UniBoe's at SemEval-2023 Task 10: Model-Agnostic Strategies for the Improvement of Hate-Tuned and Generative Models in the Classification of Sexist Posts

Arianna Muti, Francesco Fernicola, Alberto Barrón-Cedeño

The 17th International Workshop on Semantic Evaluation (SemEval-2023) Task 10: towards explainable detection of online sexism Paper

TLDR: We present our submission to SemEval-2023 Task 10: Explainable Detection of Online Sexism (EDOS). We address all three tasks: Task A consists of identifying whether a post is sexist. If so, Task B attempts to assign it one of four categories: threats, derogation, animosity, and prejudiced discussion
You can open the #paper-SemEval_176 channel in a separate window.
Abstract: We present our submission to SemEval-2023 Task 10: Explainable Detection of Online Sexism (EDOS).
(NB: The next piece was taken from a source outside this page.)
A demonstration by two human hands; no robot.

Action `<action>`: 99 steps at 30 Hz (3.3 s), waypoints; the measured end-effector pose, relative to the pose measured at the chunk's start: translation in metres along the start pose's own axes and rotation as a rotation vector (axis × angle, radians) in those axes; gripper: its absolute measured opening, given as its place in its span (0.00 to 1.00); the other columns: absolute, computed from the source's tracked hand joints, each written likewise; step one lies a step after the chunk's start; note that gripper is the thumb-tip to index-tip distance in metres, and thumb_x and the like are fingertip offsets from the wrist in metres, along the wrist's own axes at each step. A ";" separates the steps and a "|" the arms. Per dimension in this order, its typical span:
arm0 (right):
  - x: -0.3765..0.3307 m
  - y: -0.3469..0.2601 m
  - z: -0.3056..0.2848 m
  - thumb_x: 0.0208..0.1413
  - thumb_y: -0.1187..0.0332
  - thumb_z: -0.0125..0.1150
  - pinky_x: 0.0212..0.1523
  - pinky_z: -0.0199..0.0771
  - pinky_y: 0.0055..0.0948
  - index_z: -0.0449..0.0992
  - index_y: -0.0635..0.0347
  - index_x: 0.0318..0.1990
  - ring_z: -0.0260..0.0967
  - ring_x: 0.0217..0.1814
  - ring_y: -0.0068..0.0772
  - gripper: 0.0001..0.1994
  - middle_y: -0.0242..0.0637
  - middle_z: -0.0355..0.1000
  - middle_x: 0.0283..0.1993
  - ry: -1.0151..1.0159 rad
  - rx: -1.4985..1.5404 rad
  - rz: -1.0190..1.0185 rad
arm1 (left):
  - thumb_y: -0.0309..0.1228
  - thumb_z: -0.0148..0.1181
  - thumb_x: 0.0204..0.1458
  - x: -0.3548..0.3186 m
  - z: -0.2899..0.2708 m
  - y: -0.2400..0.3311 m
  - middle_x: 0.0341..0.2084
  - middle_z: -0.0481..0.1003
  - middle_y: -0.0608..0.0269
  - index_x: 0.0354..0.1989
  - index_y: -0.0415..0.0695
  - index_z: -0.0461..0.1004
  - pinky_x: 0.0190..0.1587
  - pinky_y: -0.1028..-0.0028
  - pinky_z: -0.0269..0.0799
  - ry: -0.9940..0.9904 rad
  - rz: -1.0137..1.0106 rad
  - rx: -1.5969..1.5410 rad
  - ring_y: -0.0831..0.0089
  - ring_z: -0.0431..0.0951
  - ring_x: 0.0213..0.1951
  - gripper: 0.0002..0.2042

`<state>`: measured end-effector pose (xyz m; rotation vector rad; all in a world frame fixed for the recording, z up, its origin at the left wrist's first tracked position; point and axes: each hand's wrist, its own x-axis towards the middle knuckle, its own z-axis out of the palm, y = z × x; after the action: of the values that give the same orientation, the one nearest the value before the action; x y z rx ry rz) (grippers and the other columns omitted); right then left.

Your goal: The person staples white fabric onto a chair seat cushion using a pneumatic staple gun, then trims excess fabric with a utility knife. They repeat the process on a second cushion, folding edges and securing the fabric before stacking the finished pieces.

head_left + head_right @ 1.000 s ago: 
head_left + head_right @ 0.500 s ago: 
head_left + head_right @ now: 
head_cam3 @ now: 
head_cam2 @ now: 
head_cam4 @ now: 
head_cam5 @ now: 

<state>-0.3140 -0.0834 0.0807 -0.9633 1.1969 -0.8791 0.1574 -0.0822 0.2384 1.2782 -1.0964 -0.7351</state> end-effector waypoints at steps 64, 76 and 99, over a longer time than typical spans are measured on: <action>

We address all three tasks: Task A consists of identifying whether a post is sexist. If so, Task B attempts to assign it one of four categories: threats, derogation, animosity, and prejudiced discussions. Task C aims for an even more fine-grained classification, divided among 11 classes. Our team UniBoe's experiments with fine-tuning of hate-tuned Transformer-based models and priming for generative models. In addition, we explore model-agnostic strategies, such as data augmentation techniques combined with active learning, as well as obfuscation of identity terms. Our official submissions obtain an F1\_score of 0.83 for Task A, 0.58 for Task B and 0.32 for Task C.